Agent Ops: Testing, Git, On‑Prem, Mobile Agents, and Org Labs

The Bug That Shipped shows coding agents often miss deployment-level failures unless explicitly prompted, exposing thundering-herd risks and the need for testing and safety gates. Outcome engineers must add deployment-level tests, rate-control and safety gates, and runbook-driven rollback strategies to prevent agent-driven incidents — Principle 14 (Immune System) and 16 (Validation).

Using Git with coding agents argues using Git as the authoritative context, audit trail, and control plane for coding agents — seed sessions, manage branches, and undo mistakes. Treat repositories as the single source of truth for agent workflows to enable traceability, reproducible rollbacks, and human approvals — Principle 03 (No More Single Player Mode) and 13 (Documentation).

Tinybox — offline AI device, 120B parameters ships affordable on‑prem machines that run and train large models locally. On‑prem 120B capability changes deployment trade-offs: outcome teams can keep sensitive context and low‑latency loops on‑prem but must build ops, monitoring, and secure upgrade paths for these islands — Principle 07 (Tech Island).

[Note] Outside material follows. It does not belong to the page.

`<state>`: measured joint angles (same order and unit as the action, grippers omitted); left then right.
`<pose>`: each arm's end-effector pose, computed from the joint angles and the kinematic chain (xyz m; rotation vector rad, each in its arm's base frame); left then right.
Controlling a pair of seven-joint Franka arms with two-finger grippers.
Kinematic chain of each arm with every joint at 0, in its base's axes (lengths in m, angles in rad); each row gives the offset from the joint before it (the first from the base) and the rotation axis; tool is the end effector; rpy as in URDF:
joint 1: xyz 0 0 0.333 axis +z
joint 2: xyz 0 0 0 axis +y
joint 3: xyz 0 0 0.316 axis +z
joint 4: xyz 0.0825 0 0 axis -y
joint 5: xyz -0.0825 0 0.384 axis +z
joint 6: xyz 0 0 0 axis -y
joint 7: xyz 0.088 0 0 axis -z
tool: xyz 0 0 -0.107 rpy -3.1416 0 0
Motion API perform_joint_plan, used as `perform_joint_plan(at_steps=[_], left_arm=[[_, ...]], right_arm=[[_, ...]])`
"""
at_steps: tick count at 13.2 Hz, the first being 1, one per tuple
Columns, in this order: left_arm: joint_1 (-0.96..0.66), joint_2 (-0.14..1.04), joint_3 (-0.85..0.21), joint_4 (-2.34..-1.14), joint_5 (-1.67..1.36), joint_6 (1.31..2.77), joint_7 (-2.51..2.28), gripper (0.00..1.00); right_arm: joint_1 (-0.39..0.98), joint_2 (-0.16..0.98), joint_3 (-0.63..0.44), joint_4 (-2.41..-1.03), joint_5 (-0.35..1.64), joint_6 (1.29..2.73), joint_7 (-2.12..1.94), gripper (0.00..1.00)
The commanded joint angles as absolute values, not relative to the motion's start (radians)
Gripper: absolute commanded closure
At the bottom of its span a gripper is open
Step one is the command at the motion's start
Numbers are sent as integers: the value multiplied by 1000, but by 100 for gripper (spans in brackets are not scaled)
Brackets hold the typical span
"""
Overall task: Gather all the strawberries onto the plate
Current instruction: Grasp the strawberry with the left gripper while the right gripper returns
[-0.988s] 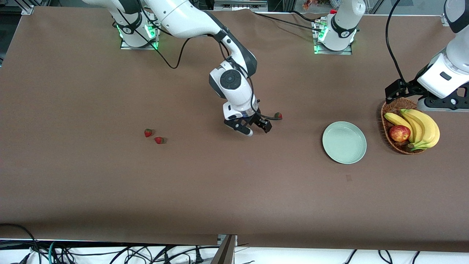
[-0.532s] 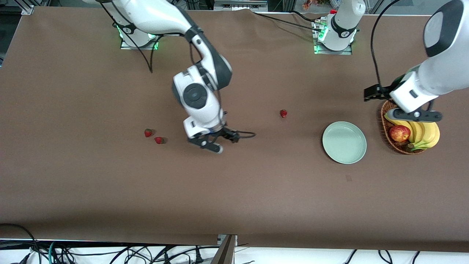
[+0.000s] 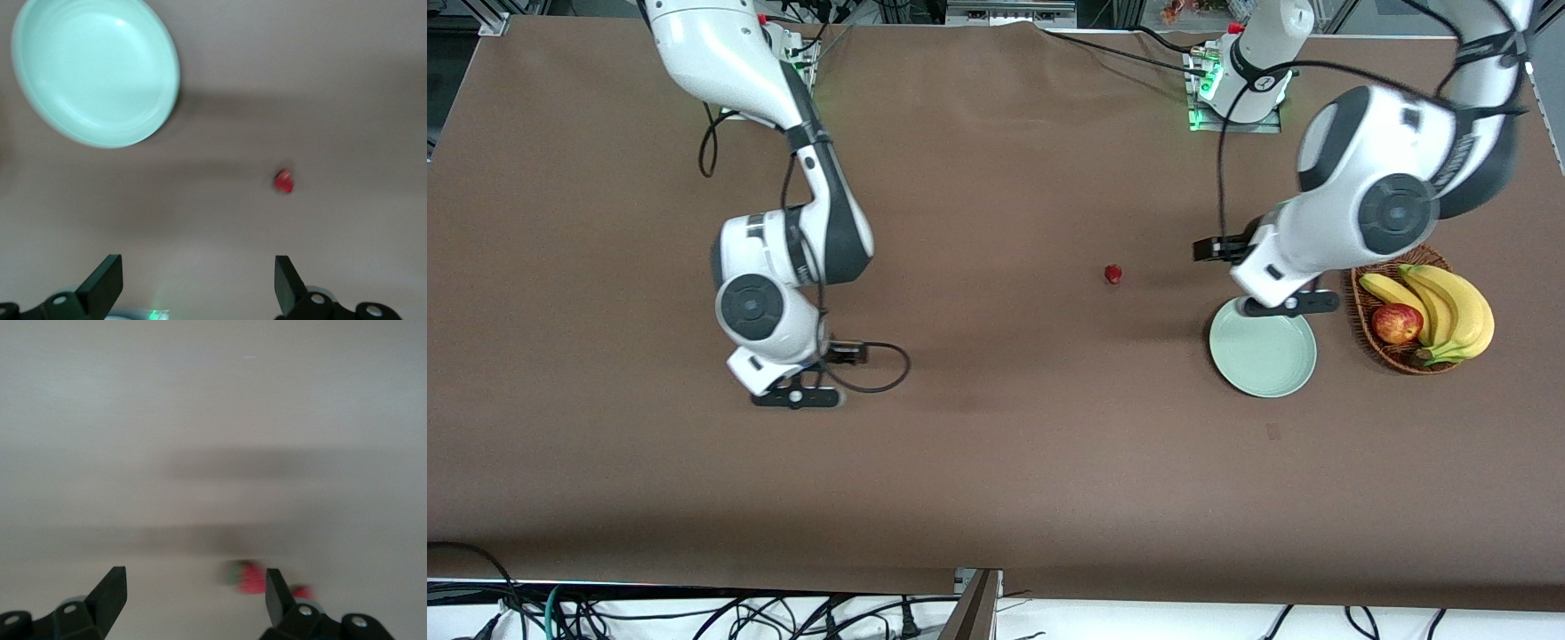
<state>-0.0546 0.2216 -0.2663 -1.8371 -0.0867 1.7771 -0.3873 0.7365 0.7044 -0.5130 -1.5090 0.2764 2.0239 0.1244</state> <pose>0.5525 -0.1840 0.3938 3.0656 0.1444 -0.4732 0.6593 0.2256 0.2805 3.0366 0.0803 -0.1170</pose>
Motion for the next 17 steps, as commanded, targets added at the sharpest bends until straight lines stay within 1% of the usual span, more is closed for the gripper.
perform_joint_plan(at_steps=[1,2,4,5,6,7,10,12,17], left_arm=[[-51,186,-336,-2000,-97,1974,-423,0],[-52,186,-363,-2052,-95,2058,-445,0],[-54,196,-380,-2167,-95,2288,-448,0],[-58,240,-380,-2186,-95,2362,-448,0],[-51,306,-380,-2175,-95,2388,-445,0],[-42,342,-382,-2169,-94,2405,-437,0],[-63,394,-380,-2178,-95,2451,-453,0],[-61,451,-382,-2168,-104,2462,-451,0],[-90,459,-420,-2168,-132,2467,-629,0]], right_arm=[[733,655,-552,-1650,284,2112,-27,8],[706,652,-552,-1679,314,2137,-61,8],[664,653,-552,-1706,449,2135,-170,8],[661,653,-552,-1707,497,2125,-198,8],[663,652,-551,-1706,509,2120,-192,8],[664,647,-546,-1706,515,2118,-181,8],[676,641,-494,-1706,528,2121,-76,8],[683,640,-480,-1729,528,2140,-61,9],[698,637,-451,-1844,528,2273,-71,13]])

Hands-on: Gemini task automation on mobile — impressive but slow and error-prone finds Gemini’s mobile task automation autonomously orders food and books rides but remains very slow and error-prone. Mobile agent UX exposes reliability and safety problems that outcome engineers must quantify and mitigate with verification, human‑in‑the‑loop fallbacks, and latency/error budgets — Principle 03 and 15 (Gate).

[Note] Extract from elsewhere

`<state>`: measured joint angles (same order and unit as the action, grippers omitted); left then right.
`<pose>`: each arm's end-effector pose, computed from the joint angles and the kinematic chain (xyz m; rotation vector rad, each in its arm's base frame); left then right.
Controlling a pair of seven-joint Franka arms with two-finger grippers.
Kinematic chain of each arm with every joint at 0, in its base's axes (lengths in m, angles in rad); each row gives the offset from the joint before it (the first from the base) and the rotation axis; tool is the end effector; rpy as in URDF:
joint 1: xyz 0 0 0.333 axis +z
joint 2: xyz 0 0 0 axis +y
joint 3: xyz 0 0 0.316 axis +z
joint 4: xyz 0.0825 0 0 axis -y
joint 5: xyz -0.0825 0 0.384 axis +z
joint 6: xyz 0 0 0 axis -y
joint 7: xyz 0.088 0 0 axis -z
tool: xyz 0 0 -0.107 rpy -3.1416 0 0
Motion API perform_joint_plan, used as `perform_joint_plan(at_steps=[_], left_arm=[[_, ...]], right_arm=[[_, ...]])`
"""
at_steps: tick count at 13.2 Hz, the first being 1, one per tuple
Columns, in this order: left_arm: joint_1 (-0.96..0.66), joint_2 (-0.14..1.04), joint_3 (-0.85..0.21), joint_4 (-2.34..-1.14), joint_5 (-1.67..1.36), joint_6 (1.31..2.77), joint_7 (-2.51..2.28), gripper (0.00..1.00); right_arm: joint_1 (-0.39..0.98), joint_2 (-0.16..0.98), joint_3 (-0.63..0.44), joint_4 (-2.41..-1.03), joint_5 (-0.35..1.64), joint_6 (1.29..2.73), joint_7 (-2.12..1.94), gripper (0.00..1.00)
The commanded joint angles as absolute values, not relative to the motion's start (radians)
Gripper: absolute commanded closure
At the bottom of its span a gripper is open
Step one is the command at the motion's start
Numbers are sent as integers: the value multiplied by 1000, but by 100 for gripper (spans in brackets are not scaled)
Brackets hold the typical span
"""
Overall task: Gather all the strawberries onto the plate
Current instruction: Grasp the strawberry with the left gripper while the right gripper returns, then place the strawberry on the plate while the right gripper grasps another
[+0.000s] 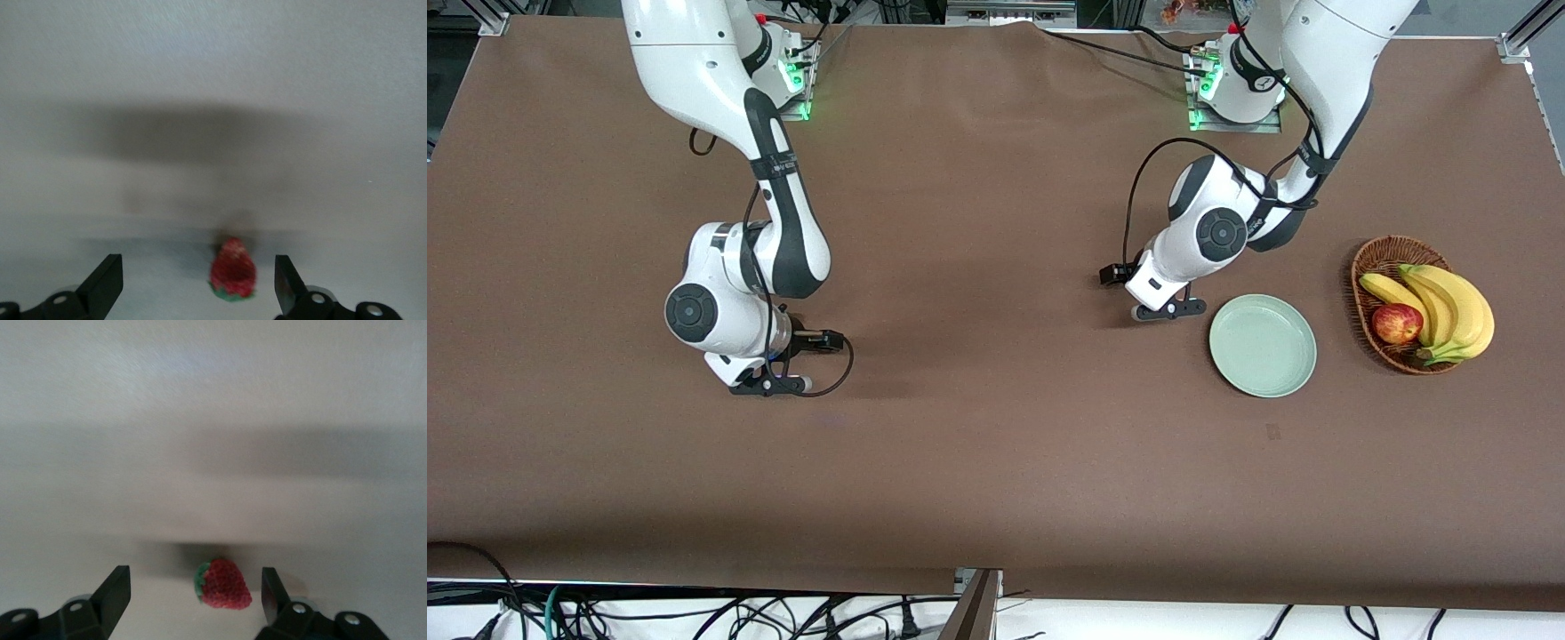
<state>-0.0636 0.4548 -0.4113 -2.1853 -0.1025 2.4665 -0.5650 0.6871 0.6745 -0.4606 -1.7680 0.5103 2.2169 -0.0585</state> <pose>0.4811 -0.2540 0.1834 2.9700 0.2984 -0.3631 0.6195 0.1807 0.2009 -3.0497 -0.0233 0.1988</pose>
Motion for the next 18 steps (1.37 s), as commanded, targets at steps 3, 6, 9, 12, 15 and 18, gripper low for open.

Meet the CFO who turned Adobe’s finance department into an AI lab profiles how Adobe deploys agentic assistants for forecasting, contract review, and inbox automation inside finance. Study this as an operating‑model blueprint: build centralized agent testing, access controls, artifactized outputs, and cross‑functional guardrails to turn assistants into dependable infrastructure — Principle 09 (Orchestration) and 08 (Artifacts).